Two Kinds of Overflows
Fixed-Point Tool presents two types of overflows, Actual and Potential.
Actual Overflows
Actual overflows occurred during a PREVIOUS instrumentated simulation of the model.
These will be shown in the Result Details pane above the Histogram.
In your image, look on the right for the red triangle with the text "Overflows (# of wraps): 32353"
During the prior simulation, the selected block overflowed 32353 times.
Potential Overflows
Potential overflows compare collected range information to a potential NEW specified data type to be used in a FUTURE simulation.
This range information includes simulation minimum, simulation maximum, and counts in power of 2 histogram bins.
For a histogram bar, if the interval covered by that bar contains a value above the new specified data types maximum representable value, the bar will be painted red and marked as positive overflows. If the interval covered by that bar contains a value below the new specified data types minimum representable value, the bar will be painted red and marked as negative overflows.
Note, that the ranges were collected from a simulation that used the compiled data type. Potential overflows can only "appear" if the NEW specified data type has a representable max or min closer to zero than the compiled data type used in the previous simulations. From that it naturally follows that if the "NEW" specified data type is identical to the compiled data type, then every collected range value will be in range of the NEW data type, so the histogram will show NO potential overflows.
For your image, the compiled data type and the specified data type are the same, hence the histogram does not show any Potential Overflows.

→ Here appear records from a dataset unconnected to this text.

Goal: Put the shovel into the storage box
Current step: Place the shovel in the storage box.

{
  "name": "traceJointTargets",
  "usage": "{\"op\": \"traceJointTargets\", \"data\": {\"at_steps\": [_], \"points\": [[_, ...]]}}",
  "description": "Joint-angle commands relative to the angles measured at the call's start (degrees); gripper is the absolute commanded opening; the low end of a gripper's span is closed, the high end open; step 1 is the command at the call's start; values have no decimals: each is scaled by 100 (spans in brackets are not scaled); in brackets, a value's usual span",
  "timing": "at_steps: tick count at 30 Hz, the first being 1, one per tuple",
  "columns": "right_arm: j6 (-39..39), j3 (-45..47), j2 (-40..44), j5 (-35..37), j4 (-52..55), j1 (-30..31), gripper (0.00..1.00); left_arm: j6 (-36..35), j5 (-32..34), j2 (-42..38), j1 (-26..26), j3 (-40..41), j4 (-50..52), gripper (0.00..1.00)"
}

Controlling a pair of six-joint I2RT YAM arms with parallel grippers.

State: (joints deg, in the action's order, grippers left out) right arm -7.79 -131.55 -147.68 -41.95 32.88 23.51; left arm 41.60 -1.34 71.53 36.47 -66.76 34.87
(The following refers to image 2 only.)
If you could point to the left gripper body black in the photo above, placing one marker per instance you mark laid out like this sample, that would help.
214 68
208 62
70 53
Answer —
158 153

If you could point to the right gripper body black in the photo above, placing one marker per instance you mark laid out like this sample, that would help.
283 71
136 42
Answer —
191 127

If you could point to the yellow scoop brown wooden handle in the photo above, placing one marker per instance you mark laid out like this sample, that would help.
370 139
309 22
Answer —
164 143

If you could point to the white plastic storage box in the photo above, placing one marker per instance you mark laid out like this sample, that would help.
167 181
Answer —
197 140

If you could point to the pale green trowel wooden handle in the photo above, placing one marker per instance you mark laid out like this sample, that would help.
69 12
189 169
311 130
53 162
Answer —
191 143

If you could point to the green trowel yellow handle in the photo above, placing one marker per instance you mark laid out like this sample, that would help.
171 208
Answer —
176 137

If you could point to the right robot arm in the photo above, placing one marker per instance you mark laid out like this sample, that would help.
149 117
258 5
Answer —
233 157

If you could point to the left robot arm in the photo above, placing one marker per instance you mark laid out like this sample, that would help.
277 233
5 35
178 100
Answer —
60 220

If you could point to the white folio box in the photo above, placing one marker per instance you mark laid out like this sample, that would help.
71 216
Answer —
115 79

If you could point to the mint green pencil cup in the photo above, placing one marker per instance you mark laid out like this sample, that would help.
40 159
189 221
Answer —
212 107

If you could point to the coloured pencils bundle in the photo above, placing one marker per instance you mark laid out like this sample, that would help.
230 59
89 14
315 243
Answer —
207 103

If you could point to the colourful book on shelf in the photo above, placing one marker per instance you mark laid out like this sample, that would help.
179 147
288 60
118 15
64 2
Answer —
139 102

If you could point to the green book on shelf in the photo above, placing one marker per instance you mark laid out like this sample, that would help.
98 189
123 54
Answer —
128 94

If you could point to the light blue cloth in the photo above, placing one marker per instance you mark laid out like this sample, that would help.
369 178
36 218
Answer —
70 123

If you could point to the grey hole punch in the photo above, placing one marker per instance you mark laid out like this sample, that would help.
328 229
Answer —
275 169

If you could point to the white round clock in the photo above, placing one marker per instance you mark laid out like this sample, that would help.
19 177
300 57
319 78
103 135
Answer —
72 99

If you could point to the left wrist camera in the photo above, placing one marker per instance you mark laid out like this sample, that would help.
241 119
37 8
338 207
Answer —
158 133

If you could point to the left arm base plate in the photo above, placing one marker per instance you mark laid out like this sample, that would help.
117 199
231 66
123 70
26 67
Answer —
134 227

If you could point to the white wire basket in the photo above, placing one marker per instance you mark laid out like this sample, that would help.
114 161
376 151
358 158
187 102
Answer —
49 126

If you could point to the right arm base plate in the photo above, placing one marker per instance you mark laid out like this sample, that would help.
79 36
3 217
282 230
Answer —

"Heisenberg Uncertainty Principle" and Safety Margin
The presence or abscence of potential overflows does not fully predict what will happen if those types are specified on a model and the model is re-simulated. Think of it as being like the "Heisenberg Uncertainty Principle." Changing the data types is expected to change calculations at least slightly.
For example, suppose the previous simulation was in doubles and part of the model summed five signals each with value -25.5. So the sum will have value -127.5. If the new specified data type for the signals was int8, then Potential Overflows would not be shown. But in int8 if rounded toward floor, the signal values -25.5 become -26. Summing five of those gives a total of -130 which would overflow int8 even though potential overflows were not predicted.
To avoid this "Heisenberg Uncertainty Principle" issue, it is good to use a safety margin. This will cause a data type with a slightly bigger range to be used, such as fixdt(1,8,-1) which goes from -256 to +254 and would not overflow.
Suggestion Regarding Your Model
I'm guessing the block in your model showing Actual Overflows was a Sine. Naturally, a Sine can produce values from -1 to +1. But the compiled data type used for simulation, fixdt(0,16,16), can only represent values from 0 to slightly under +1. So during simulation, the angle input to the Sine should have produced an ideal output equal to +1 or negative around 32353 times. Since these ideal values overflow the compiled data type of fixdt(0,16,16) these cases drove the 32353 Actual Overflow counts. But the collected ranges are from the values in the compiled data type fixdt(0,16,16) which can only be from 0 to 0.999984741210938.
I suggest you rerun the simulation to collect ranges, but this time turn on Data Type Override to quickly force all data types to be double. This option can be found by right clicking the left Collect Ranges simulation button on the Fixed-Point Tool toolstrip. Based on the ranges collected in the doubles override simulation, you should see the potential overflows. Based on that NEW data types can be set to cover that range, plus a safety margin.